Coleções do objeto trazem surpresas e tradições

 

 

 

Por: Equipe WS

*última atualização: 23.11.09

 

 

As latinhas de alumínio e as garrafas de plástico com design inovador não roubaram o espaço dos bons e velhos recipientes para vinhos, com seu vidro esverdeado e sua rolha de cortiça. Já que o sumo da uva é pura tradição, há quem resgate objetos antigos que faziam parte do seu universo de degustação: um deles é a arte da rolha decorativa, que surgiu nos anos 20 e durou, em escala comercial, até a década de 50. Hoje, os colecionadores desses divertidos acessórios buscam o charme dos brindes das décadas passadas.

 

Criação europeia

Utilitários e decorativos, esses objetos são representações típicas das culturas artesanais de países do norte da Europa: Alemanha, Suíça, Grã-Bretanha e Áustria são as origens dos melhores exemplares, mas, nos anos 40, indústrias brasileiras de porcelana também investiram nas suas versões e incluíram modelos com figuras tipicamente nacionais, como o gaúcho.

 

Superior aos regionalismos, o estilo que mais fez sucesso foi o humorístico. Ele originou rolhas que retratavam as feições dos bêbados, com seus chapéus amassados, olhos quase fechados e sorriso ébrio.

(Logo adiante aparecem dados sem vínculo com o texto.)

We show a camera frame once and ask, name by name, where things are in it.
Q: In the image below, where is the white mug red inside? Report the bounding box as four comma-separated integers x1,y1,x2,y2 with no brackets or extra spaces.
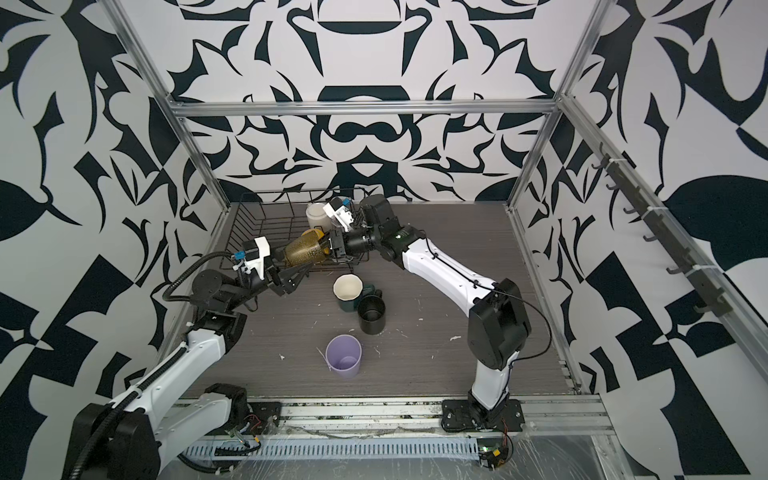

Além das surpresas que cada rosto traz, há a expectativa do buraco por onde o vinho pode sair: para servir a bebida com humor, nem é preciso tirar a rolha e, dependendo do modelo, o líquido escorre pela boca, pela cabeça ou pelo nariz da cabeça.

 

Raridades cobiçadas

Os exemplares são feitos em cerâmica ou porcelana, mas há os mais raros, confeccionados com papier machê e outros que representam figuras históricas, como o estadista britânico Sir Winston Churchill (1874-1965), ou tipos étnicos africanos e orientais, e aquelas que trazem trabalhadores, como policiais e cozinheiras. Tanto as peças comuns quanto estas mais raras estão à venda hoje em antiquários, brechós, feiras de antiguidades e sites de leilões, como o eBay.

 

Ao comprar um modelo, é preciso prestar atenção à sua manutenção. A cortiça permite que o oxigênio entre na garrafa lentamente, o que proporciona a maturação perfeita do vinho, porém, esse material exige armazenamento mais cuidadoso; a umidade, por exemplo, pode atrair fungos à rolha.

 

A saga das rolhas

Mesmo as rolhas que não trazem arte em suas superfícies não devem ser subestimadas. A importância delas afeta diretamente a qualidade do vinho e suas características as tornaram praticamente insubstituíveis: porosidade, leveza, elasticidade, impermeabilidade e isolamento mantêm a bebida em perfeitas condições.

 

Nem sempre foi assim: inicialmente eram empregados outros materiais como estopa, pano, crina de cavalos, pergaminho, e finalmente chegou-se a utilização da rolha de cortiça, hoje uma entidade do mundo dos vinhos.